Credo però che ciascuno di noi sia figlio della cultura in cui cresce e, pur non sognandomi di giudicare chi sceglie di cambiare il proprio credo religioso, penso che sono nato cristiano e cristiano morirò
Ciò detto, però, non posso non ricordare con un misto di piacere ed emozione ciò che provai in un torrido pomeriggio tra le rovine di Polonaruwa.
Contrariamente a ciò che si potrebbe immaginare. Le attrattive dello Sri Lanka non sono solo di carattere balneare o naturalistico. Una millenaria civiltà ha prodotto una serie impressionante di città e siti archeologici che la rendono una meta di grande interesse anche per il turismo culturale.
Siti come Dambulla, Sigyria, Kataragama, Polonnaruwa e città come Kandi, Anuradapura, Nuwara Elya,  meritano senz’altro da sole un viaggio.
Polonnaruwa è stata capitale dello Sri Lanka per circa 200 anni.

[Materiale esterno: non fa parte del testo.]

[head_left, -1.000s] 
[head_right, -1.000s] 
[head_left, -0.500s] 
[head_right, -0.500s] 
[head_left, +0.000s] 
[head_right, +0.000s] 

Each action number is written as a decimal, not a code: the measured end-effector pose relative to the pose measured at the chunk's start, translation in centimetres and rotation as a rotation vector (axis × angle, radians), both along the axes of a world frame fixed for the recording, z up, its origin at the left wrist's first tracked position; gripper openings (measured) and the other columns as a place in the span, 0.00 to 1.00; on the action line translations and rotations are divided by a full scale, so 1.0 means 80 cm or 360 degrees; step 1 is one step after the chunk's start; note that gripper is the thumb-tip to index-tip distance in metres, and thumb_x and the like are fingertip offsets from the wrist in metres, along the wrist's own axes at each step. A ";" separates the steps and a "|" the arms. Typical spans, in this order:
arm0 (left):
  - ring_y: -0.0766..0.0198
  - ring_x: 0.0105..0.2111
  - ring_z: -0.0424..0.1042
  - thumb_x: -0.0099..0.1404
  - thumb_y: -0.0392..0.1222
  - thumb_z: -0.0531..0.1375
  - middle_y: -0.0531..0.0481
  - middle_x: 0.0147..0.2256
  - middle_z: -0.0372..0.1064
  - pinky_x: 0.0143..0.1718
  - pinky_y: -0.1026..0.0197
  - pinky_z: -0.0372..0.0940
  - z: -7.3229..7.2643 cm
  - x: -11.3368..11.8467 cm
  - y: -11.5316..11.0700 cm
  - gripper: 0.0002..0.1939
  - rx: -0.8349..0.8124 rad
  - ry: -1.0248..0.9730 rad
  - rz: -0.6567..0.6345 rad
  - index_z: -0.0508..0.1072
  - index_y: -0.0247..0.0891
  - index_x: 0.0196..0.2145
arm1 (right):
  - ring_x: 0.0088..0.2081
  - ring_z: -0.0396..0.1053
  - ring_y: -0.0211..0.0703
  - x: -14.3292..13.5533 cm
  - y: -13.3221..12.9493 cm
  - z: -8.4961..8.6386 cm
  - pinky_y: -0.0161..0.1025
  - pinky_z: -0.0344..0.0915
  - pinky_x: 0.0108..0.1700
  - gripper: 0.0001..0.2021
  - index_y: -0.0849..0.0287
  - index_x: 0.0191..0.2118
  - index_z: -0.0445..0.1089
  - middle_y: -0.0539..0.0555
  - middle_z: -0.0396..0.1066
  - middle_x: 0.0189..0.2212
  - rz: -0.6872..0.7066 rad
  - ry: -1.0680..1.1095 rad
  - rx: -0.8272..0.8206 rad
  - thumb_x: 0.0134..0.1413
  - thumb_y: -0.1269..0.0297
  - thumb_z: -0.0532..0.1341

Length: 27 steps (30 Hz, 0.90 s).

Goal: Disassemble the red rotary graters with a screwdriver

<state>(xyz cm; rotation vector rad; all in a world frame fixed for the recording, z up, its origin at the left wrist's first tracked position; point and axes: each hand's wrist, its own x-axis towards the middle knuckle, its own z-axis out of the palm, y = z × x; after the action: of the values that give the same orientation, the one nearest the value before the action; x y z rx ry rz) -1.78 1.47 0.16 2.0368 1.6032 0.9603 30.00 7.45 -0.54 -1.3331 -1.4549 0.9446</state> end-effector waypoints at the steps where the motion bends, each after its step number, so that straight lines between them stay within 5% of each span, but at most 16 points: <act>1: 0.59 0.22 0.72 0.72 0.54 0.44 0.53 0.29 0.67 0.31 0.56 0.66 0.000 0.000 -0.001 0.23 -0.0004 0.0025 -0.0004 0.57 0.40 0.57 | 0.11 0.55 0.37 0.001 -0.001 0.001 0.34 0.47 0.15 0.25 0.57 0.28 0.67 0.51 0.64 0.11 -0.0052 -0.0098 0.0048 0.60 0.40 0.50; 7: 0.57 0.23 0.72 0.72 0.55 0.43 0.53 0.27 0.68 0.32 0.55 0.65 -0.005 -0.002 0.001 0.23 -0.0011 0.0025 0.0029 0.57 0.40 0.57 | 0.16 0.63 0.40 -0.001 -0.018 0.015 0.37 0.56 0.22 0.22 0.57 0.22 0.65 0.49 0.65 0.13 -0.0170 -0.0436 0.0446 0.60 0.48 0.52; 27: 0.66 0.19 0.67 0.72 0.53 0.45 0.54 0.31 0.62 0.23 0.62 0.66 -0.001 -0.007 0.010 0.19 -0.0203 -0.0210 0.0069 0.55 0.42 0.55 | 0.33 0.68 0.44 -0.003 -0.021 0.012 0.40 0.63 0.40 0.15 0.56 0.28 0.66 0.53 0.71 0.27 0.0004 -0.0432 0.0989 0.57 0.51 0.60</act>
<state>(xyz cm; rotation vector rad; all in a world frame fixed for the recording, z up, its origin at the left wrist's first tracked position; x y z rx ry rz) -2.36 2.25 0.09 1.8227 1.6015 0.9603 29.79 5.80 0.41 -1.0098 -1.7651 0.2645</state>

Abbandonata attorno al 1.280 è stata inghiottita dalla foresta, per poi diventare, una volta riscoperta si recente dagli archeologi, patrimonio dell’umanità.
La visita è sicuramente suggestiva: la città isolata e circondata dalla giungla, le rovine sono grandiose e l’estensione ragguardevole, ma nulla di ciò che vedi ti lascia immaginare l’emozione del Gal Vihara.
Il Gal Vihara (pietra nera) è una sorta di tempio a cielo aperto composto da quatto statue scolpite direttamente nella parete rocciosa, raffiguranti il Buddha in differenti posizioni, che rappresentano diversi momenti della sua vita.
Tralasciando la più piccola e meno emozionante delle quattro statue, un Buddha in meditazione protetto da un tempietto, le altre tre raffigurano nell’ordine:
Buddha in meditazione

Buddha in piedi a braccia conserte

Buddha morente

Di tutte, sicuramente, è stata quest'ultima a colpirmo maggiormente: la morte per il Buddha è il passaggio allo stadio della suprema consapevolezza e il suo volto, illuminato da un sorriso di pacata serenità, ne è un'evidente conferma. Quel sorriso, la cedevolezza del cuscino, il senso di abbandono che permea tutta la scultura mi hanno emozionato e commosso molto più di quanto mi sarei aspettato perchè, ho percepito in modo netto, col cuore e coi visceri, che la Divinità può assumere mille nomi diversi, frutto delle personali esperienze individuali, ma di certo, la sua Sacralità è unica e sa parlare agli uomini di qualsiasi lingua cultura e religione.
Ripensavo a una splendida poesia di Rabindranath Tagore:

Dove le strade sono già fatte
   io smarrisco il cammino,
Nel mare immenso, nell’azzurro del cielo,
   non c’è traccia d’un sentiero.
Il viottolo è nascosto dalle ali
   degli uccelli, dai fuochi delle stelle,
dai fiori delle mutevoli stagioni.
   e chiedo al mio cuore se il suo sangue
porta la salvezza della via invisibile
.

Sarà stato il tramonto che tingeva il cielo di caldi rossi e cangianti bianchi madreperlacei, sarà stata la folla composita in cui devoti singalesi si mischiavano ai turisti coi calzini bianchi e ampi cappelli di paglia a larghe tese che invadeva la spianata, sarà stato il senso di sacralità che promanava da quelle statue, sta di fatto che d’un tratto, come se una mano avesse tolto il volume alla scena, mi ritrovai immerso in un silenzio assoluto, gli occhi fissi sul quel viso sereno che in qualche modo mi restituiva la sua serenità

Non so quanto sia durata questa specie di trance, ma di certo, a distanza di anni il ricordo di quell’esperienza mi accompagna e riesce ancora, quando lo recupero, a trasmettermi un po’ di quella pace che provai allora.
Tra le tante cose che ho imparato da quell'esperienza ce n'è una, forse marginale su cui mi capita di tornare di tanto in tanto.
Se penso ai nostro luoghi di culto, alle chiese che una volta sconsacrate diventano teatri, bar, rimesse per auto, non posso non considerare con una certa tristezza, la diversa percezione che ha il buddista per il quale, ogni luogo sacro rimane tale per sempre.
Da quel momento togliermi le scarpe non è stato più un gesto di rispetto per una diversa cultura perchè ho capito che non ha alcuna importanza se un certo spazio è ancora o meno luogo di culto.In qualche modo la Divinità che l’ha abitato lo pervade in eterno con la sua sacralità ed è del tutto naturale che si continui a tributargli il rispetto e la devozione che gli compete.